Es wäre super wenn jemand eine Idee hat ...oder wenn er das auch schon einmal hatte eine Lösung weiß. 

Ich würde zwar die Treiber auf Verdacht deinstallieren aber da weiß man ja nie ob man auch wirklich alles losgeworden ist. 

Trebble


UPDATE: Also ich habe den Pc wieder anbekommen. Vor dem Start habe ich das USB-verlängerungskabel, was das Grafiktablet mit dem pc verbunden hat und meine Cam entfernt. Kann ein USB-Verlängerungskabel überhaupt einen bluescreen verursachen? Oder ist das alles Zufall?


Update: Also der Pc scheint weiterhin zu ****en, aber die mikroruckler bleiben. Skyrim mit 60FPs aber immer wieder diese ruckler ...und ich besitze nur eine graka (550Ti) also kein SLI


----------



## erik s. (2. Juli 2013)

Hi,

das Problem mit einem USB-Verlängersungskabel, an dem kein Gerät dran war, hatte ich auch schon. Bei mir war es ein USB3.0-Kabel, dass meinen Bootvorgang schon beim POST gestört hat. Seit dem hängen die Dinger nicht mehr am Rechner und es funktioniert alles tadellos. Allerdings muss man darauf auch erstmal kommen.

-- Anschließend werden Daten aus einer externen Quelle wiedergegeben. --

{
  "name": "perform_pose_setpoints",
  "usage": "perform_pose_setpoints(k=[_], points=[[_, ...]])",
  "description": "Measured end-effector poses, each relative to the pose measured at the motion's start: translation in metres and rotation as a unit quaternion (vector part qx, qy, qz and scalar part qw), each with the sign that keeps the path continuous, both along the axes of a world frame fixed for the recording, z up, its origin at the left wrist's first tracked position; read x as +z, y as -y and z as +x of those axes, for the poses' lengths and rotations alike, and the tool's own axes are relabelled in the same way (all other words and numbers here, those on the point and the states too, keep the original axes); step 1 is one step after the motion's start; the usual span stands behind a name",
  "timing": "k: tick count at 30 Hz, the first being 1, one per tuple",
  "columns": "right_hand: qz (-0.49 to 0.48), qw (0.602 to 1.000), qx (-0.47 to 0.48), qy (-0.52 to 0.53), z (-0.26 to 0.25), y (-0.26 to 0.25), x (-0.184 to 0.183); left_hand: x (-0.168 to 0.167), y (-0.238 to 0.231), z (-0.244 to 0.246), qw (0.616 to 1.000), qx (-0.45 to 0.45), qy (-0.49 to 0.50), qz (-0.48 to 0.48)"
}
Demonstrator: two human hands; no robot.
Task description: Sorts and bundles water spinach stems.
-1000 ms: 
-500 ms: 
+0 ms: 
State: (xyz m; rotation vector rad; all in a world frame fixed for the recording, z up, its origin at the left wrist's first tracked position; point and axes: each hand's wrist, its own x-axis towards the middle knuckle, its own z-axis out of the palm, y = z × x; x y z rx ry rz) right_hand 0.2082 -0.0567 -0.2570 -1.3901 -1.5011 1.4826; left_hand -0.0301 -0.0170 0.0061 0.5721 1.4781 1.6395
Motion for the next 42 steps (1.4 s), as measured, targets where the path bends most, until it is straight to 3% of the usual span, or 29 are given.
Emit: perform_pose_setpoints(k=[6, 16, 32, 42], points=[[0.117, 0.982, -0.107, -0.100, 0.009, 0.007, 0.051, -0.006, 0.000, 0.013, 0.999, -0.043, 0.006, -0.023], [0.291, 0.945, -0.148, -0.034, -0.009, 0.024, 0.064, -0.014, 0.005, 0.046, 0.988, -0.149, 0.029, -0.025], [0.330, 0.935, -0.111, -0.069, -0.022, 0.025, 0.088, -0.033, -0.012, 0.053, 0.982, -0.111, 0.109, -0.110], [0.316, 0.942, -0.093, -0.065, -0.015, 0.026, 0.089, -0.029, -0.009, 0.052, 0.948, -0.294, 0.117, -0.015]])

Falls dein BlueScreen oder deine Ruckler tatsächlich auch weiterhin bestehen, solltest du die Treiber wieder entfernen. Dazu hast du zwei Möglichkeiten: Entweder über einen Systemwiederherstellungspunkt oder die Treiber über den Gerätemanager deinstallieren. Ich würde erstgenanntes bevorzugen, sofern bei der Treiberinstallation überhaupt ein Wiederherstellungspunkt angelegt wurde.


Gruß,
Erik


----------



## Trebble56 (2. Juli 2013)

Also tatsächlich bleiben die probleme .... das der rechner anging war wohl nur zufall ...ich hab den verdacht das mein mainboard langsam aber sicher den bach runter geht ...ist jetzt 7 jahre alt ...aber ich werd zum test auch nochmal die treiber deinstallieren...obwohl ich das grafik tablet natürlich eigendlich gern benutzen würde. im abgesicherten modus funktioniert der pc tadelos

Juhu! Es waren die Treiber vom Grafik Tablet ! bisher 2 mal hochgefahren und kein bluescreen und auch keine microruckler mehr ! Also wer ein bamboo tablet hat und seit dem anschließen solche probleme ... deinstallieren bei "programme" reicht ...aber am besten die tools und die treiber.

Danke, ich werd jetzt ma schaun ob ich das ganze nun noch i-wie benutzen kann,, vielleicht gibst ja nen patch oder sowas.


----------